Cuando tenía 12 años, mi papá le regaló unos libros a mi hermano. Había llegado el momento de zambullirse en la "buena literatura". Eran "La gloria de mi padre", "El castillo de mi madre" y "La edad de los secretos". Mi hermano no pasó de las primeras páginas y, en cambio, yo mordí.
A partir de ahí, mi padre no dejó de comprarme libros y en este tema, para mi fortuna, es terríblemente exagerado. Cuando empecé a estudiar alemán, por ejemplo, cayó con las obras completas de Goethe, en letra gótica.
Pero accidentes como ese no ocurrieron más. Con mi enamoramiento con Patricia Highsmith, me trajo todo lo que encontró y todavía me queda alguno por leer.
Hubo algo positivo en esto de que su hijo no prendiera a sus recomendaciones literarias y fue que a mí sí me podía recitar poemas. Nunca faltaban: "Rapelle-toi Barbara" de Jacques Prevert, "Juro que me la llevé al río pensando que era mozuela/ pero tenía marido...", "Ay Antoñito el Camborio del Guadalquivir!", "Eran las cinco en punto de la tarde" y "Le ciel si pâle et les arbres si grêles" de Verlaine. Ese era el top five.

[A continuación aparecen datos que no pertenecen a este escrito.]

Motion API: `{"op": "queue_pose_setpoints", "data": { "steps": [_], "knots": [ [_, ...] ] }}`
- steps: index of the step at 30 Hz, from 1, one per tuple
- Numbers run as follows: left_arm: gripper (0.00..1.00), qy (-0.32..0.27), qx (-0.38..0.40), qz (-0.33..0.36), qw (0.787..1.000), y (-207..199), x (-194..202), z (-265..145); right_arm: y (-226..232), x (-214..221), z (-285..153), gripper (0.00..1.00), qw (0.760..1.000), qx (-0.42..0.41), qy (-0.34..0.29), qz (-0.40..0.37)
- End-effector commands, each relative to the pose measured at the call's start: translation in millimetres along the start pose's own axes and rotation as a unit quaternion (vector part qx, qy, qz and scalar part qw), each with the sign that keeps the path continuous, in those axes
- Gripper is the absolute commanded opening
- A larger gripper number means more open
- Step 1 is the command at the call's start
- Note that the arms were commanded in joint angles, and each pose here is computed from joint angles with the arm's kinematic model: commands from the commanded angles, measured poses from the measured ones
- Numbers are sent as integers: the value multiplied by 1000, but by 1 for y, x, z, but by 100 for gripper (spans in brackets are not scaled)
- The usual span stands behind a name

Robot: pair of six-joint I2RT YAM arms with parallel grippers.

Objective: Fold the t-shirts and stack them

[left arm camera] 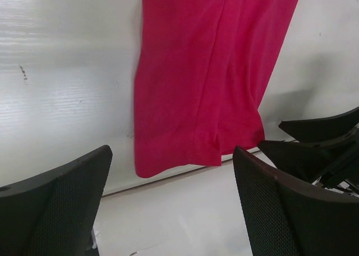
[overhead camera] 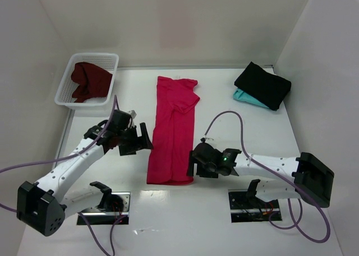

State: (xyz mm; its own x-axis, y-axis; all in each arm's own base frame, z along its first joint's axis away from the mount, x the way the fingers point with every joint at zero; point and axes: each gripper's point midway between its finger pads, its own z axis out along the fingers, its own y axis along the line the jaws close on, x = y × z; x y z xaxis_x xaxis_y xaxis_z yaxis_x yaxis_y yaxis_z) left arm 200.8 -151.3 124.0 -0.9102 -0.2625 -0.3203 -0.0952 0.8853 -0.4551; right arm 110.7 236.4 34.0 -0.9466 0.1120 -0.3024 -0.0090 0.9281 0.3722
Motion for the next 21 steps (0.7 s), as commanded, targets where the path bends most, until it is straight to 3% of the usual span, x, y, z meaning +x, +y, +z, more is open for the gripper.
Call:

Después de la separación, mi papá se mudó a su consultorio-búnker que tenía una gran biblioteca -una pena porque era de su familia, el mueble, no los libros, y se la hizo acortar porque no cabía en el departamento, aunque años más tarde se mudó a su casa actual de techos altos donde habría cabido perfecto- por supuesto y nuestro juego preferido era que se pusiera de espaldas, nosotros leyéramos un título, se diera vuelta y con un sólo movimiento ubicara el libro, sin pensar, sin mirar, sin leer. Nunca fallaba, sobra decirlo.
A mí me tiemblan las manos como a él y su casa de ahora es una gran biblioteca con cocina y baño.